I also think that people in the field have enough common sense to judge when it is really necessary to share affairs. We must be careful that there is no excessive pressure on the participants in this consultation.

The last observation I would like to make in this regard is that those communicated secrets may give rise to criminal prosecution. This is clearly stated in the new regulation. This is delicate, because the client may later, when a trial would follow, by viewing the criminal record notice that a number of data and information that was communicated in full confidence also entered the criminal record. This is especially delicate and dangerous for the trust relationship between someone who seeks help and the professional who must provide this help. In the long run, this can have serious consequences.

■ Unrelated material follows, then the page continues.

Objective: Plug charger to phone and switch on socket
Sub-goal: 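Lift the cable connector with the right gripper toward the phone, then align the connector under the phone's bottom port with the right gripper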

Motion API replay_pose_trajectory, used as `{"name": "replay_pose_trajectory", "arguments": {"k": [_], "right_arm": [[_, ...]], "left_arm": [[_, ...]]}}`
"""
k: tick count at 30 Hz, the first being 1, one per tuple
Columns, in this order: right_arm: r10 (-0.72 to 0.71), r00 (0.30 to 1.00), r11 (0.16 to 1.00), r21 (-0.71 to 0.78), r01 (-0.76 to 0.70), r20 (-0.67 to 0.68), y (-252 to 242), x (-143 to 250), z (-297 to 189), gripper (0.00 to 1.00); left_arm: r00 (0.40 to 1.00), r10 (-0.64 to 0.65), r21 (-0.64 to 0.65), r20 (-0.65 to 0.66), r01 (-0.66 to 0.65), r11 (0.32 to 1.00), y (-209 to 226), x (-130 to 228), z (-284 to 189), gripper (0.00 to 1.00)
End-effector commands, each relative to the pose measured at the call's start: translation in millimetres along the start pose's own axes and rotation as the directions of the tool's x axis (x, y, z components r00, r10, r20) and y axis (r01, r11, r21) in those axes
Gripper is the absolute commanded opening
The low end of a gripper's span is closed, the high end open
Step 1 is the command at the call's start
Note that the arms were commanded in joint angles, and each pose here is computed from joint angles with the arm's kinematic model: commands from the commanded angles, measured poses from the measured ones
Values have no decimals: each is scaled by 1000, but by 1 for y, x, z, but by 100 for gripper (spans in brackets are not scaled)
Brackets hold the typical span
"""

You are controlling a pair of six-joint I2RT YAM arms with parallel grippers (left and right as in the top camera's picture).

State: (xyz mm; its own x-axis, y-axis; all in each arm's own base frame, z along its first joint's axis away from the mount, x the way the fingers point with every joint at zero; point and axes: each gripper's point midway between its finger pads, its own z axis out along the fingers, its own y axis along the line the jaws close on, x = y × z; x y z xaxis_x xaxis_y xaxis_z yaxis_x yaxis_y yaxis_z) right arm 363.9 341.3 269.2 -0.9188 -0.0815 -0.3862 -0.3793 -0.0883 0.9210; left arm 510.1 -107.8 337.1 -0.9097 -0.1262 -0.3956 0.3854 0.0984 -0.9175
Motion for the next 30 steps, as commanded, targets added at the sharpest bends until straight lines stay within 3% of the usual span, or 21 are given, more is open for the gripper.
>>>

Therefore, we have a big problem with the text as it presents today. We voted against this title. For this reason, we cannot approve this text, but you might have already understood it.


Christian Brotcorne LE

Mr. Speaker, Mr. Minister, rest assured, I do not come to the tribune because I want to talk long, unlike my colleagues who remain in their place believing that they are shorter. But I don’t like to speak to the minister in his back. In our home, it is not polite to talk in someone’s back.

On the method, Mr. President, I recognized your great wisdom and skill. It is one or the other, but often the two go hand in hand. It's a shame, but I say it at every pot-pourri: we are led to discuss things with which we are totally in agreement, which we like, which we appreciate, and then we find on other pages of the document texts with which we cannot be in agreement. And in the end, we are obliged – it is a pity for you, Mr. Minister, for your statistics, for the support that we could provide to a part of your policy – not to be among those who would like to support it.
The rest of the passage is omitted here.